What is being asked: Reproduce only the lines of the material below that start at the line containing "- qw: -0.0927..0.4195" and stop at the line containing "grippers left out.". Keep both end lines.

Record set:
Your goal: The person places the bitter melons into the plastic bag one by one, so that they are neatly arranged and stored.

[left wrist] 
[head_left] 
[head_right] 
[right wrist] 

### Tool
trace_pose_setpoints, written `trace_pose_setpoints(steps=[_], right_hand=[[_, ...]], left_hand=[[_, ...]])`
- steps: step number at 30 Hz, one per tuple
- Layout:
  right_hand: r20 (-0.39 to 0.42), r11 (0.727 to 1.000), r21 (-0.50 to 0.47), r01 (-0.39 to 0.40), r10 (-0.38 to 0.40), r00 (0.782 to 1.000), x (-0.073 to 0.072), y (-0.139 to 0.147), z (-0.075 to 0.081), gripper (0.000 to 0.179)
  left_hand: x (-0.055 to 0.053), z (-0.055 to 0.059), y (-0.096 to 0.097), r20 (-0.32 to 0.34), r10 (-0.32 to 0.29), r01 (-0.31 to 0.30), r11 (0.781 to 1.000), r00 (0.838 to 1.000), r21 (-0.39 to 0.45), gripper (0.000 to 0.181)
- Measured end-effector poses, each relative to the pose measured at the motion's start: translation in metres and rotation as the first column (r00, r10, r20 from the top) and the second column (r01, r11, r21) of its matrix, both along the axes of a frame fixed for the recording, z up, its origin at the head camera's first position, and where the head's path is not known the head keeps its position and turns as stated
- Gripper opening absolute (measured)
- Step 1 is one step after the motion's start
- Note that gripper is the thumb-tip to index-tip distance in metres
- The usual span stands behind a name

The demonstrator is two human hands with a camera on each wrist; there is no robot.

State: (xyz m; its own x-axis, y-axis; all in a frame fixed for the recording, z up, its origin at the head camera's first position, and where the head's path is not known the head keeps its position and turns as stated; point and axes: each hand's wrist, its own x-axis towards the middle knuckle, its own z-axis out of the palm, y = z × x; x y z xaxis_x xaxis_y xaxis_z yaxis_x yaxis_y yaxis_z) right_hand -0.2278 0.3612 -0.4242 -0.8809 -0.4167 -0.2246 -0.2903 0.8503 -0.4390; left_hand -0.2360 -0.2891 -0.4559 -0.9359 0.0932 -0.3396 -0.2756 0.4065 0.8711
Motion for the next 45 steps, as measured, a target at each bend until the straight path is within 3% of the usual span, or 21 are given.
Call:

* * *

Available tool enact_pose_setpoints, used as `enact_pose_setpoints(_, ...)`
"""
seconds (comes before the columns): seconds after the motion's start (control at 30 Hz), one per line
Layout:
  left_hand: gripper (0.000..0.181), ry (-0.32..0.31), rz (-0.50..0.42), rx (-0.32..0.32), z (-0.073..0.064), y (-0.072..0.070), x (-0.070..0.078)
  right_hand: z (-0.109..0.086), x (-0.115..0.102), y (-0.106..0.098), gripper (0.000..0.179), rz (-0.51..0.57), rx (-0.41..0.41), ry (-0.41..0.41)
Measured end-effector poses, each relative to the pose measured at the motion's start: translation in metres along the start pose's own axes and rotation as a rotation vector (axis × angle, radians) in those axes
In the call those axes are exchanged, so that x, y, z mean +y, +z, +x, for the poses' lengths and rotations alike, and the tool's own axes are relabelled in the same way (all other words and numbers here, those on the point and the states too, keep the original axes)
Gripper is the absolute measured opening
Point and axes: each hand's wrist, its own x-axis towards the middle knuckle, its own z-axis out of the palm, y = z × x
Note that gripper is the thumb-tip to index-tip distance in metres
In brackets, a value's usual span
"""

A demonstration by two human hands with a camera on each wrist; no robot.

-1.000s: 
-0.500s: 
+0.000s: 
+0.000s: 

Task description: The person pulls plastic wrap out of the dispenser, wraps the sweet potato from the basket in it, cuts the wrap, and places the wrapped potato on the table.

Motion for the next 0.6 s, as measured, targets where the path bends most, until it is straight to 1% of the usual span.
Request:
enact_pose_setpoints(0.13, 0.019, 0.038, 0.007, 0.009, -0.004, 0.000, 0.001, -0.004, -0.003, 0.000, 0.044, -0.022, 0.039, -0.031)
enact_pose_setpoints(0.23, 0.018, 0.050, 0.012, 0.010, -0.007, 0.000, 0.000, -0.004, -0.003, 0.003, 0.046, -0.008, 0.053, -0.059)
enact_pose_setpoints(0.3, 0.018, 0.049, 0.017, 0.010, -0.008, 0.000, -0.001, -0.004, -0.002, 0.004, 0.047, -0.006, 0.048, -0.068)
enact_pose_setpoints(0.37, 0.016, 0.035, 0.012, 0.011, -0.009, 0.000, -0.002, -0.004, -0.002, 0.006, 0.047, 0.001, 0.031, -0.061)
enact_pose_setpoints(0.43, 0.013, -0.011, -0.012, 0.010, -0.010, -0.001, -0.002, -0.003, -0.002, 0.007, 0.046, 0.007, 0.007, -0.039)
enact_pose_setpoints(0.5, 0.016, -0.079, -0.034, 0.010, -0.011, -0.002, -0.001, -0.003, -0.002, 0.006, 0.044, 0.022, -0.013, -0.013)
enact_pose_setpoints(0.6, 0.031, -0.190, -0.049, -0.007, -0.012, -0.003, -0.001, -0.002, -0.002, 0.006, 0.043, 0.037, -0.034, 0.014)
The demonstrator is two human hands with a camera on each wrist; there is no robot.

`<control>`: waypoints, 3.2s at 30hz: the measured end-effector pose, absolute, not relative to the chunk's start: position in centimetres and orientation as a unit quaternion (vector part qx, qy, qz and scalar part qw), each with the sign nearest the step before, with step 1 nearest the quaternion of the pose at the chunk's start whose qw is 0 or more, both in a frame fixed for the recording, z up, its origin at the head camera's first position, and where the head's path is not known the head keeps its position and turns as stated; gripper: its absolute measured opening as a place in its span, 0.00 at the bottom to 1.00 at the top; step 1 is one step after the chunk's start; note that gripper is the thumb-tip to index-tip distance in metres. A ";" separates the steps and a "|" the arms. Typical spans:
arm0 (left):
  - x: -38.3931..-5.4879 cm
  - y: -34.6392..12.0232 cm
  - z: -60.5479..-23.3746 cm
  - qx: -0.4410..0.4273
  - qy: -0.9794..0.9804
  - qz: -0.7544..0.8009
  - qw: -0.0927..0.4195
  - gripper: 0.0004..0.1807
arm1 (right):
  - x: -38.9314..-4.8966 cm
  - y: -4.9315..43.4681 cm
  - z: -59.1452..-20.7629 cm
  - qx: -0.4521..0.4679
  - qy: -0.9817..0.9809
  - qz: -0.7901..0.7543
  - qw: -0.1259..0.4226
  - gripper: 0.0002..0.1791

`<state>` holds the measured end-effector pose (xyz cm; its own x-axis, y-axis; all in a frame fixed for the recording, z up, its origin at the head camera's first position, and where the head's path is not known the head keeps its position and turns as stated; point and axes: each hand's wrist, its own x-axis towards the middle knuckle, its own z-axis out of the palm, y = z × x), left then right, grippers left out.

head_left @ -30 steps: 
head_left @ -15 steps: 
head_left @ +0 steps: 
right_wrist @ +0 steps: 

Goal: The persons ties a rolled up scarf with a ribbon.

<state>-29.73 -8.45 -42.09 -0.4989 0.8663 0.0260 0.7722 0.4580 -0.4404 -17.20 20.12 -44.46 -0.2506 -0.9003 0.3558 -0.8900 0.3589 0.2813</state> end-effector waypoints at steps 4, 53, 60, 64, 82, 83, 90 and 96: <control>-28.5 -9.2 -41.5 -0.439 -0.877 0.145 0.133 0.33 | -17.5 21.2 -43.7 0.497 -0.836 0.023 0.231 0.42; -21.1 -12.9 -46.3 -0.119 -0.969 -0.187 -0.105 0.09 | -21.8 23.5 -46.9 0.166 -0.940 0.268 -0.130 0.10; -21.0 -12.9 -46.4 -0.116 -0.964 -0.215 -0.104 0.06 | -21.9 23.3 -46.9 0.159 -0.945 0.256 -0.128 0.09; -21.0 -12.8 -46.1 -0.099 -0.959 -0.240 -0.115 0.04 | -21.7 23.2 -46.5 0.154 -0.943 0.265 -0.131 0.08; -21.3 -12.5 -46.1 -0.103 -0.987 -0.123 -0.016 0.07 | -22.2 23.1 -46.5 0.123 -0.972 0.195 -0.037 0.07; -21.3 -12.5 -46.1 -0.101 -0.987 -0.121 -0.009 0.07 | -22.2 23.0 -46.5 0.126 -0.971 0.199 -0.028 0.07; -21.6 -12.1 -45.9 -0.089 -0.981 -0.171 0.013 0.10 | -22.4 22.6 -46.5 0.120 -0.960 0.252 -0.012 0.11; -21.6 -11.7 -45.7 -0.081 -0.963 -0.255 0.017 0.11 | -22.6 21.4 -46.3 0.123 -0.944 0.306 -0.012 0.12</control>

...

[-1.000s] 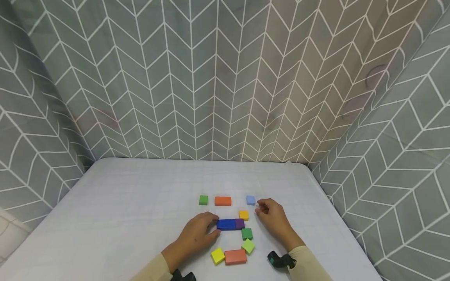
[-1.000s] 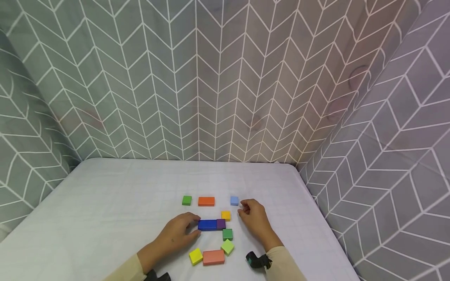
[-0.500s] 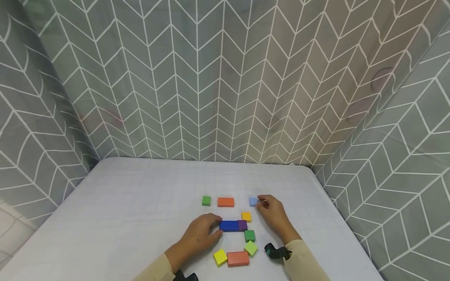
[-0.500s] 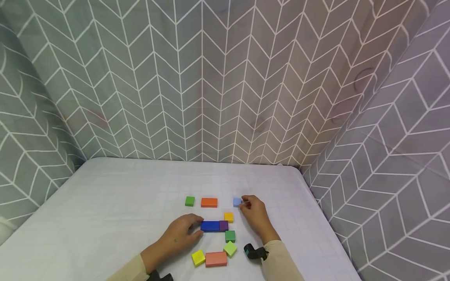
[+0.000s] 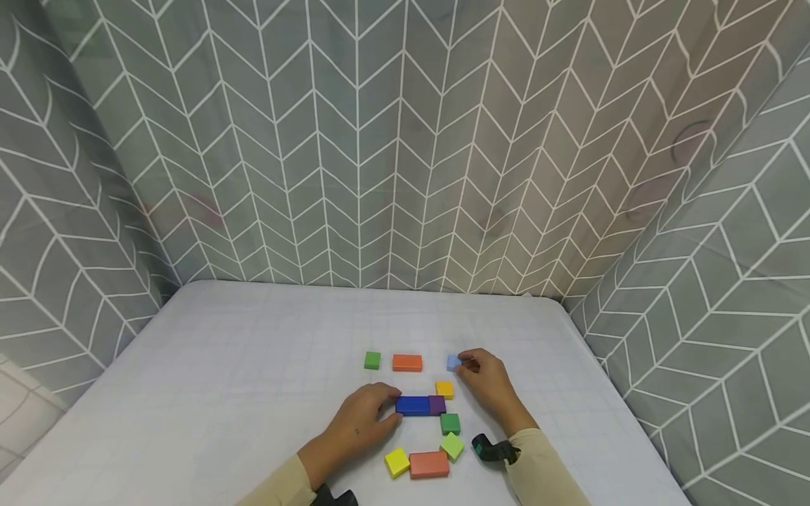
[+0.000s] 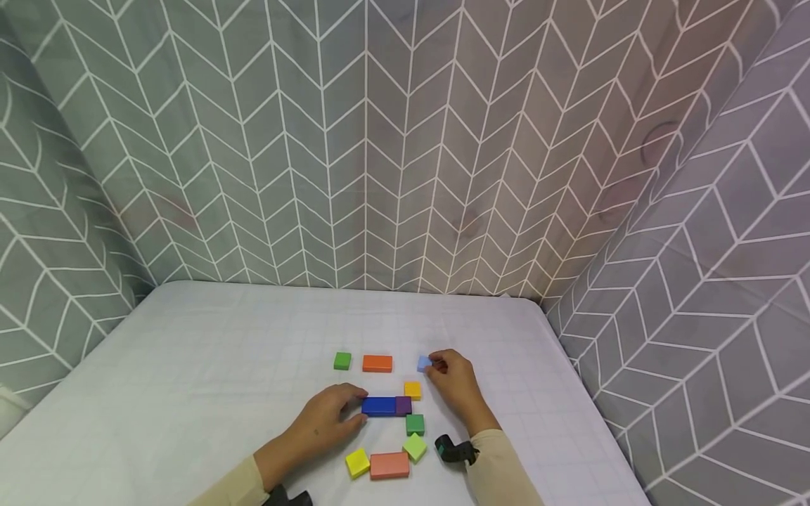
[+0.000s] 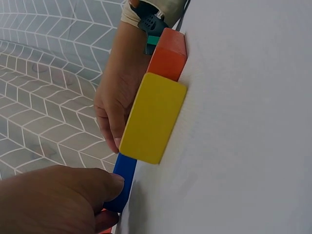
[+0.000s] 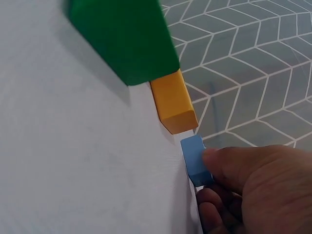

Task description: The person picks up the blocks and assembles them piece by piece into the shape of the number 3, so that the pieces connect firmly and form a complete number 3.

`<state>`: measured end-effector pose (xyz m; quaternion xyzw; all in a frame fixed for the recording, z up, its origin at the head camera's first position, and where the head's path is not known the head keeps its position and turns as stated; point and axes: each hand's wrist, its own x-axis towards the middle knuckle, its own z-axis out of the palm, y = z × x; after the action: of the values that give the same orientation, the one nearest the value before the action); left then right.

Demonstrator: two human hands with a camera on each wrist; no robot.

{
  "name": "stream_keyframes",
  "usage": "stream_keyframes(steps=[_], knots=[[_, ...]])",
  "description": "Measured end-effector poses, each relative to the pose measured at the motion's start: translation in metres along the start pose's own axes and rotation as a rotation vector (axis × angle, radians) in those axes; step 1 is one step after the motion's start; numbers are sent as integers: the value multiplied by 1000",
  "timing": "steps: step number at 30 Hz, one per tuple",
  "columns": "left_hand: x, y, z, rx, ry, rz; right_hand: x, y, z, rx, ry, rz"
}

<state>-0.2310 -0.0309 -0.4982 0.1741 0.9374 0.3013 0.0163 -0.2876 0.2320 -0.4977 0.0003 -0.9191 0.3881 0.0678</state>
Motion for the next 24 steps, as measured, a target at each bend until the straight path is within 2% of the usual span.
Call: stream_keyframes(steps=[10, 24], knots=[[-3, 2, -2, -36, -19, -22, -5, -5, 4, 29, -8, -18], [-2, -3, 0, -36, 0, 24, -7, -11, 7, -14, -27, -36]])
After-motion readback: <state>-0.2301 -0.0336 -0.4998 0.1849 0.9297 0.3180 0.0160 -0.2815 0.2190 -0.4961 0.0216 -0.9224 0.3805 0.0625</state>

Answer to this task:
  - qw: -0.0927..0.4195
  - gripper: 0.0004..0.1807
arm1 (right):
  - x: -38.9314..-4.8966 cm
  - y: -4.9315..43.4681 cm
  - z: -59.1452..-20.7629 cm
  - qx: -0.4521..0.4679
  - qy: -0.9817..0.9809
  - qz: -0.7901..0.7543
  - qw: -0.1259..0.4226
  - gripper: 0.0002..0.1791

`<state>` holds the measured end-effector pose (xyz cm; its own x-axis, y-axis; all in a frame fixed for the recording, z up, its origin at the head camera's first position, and where the head's path is not known the head keeps its position and turns as stated; point and axes: each hand's wrist, its own x-axis towards the middle knuckle, its own z-axis out of the palm, y = z × x), left then right, grippers left out.

Nothing else is required to complete the exercise.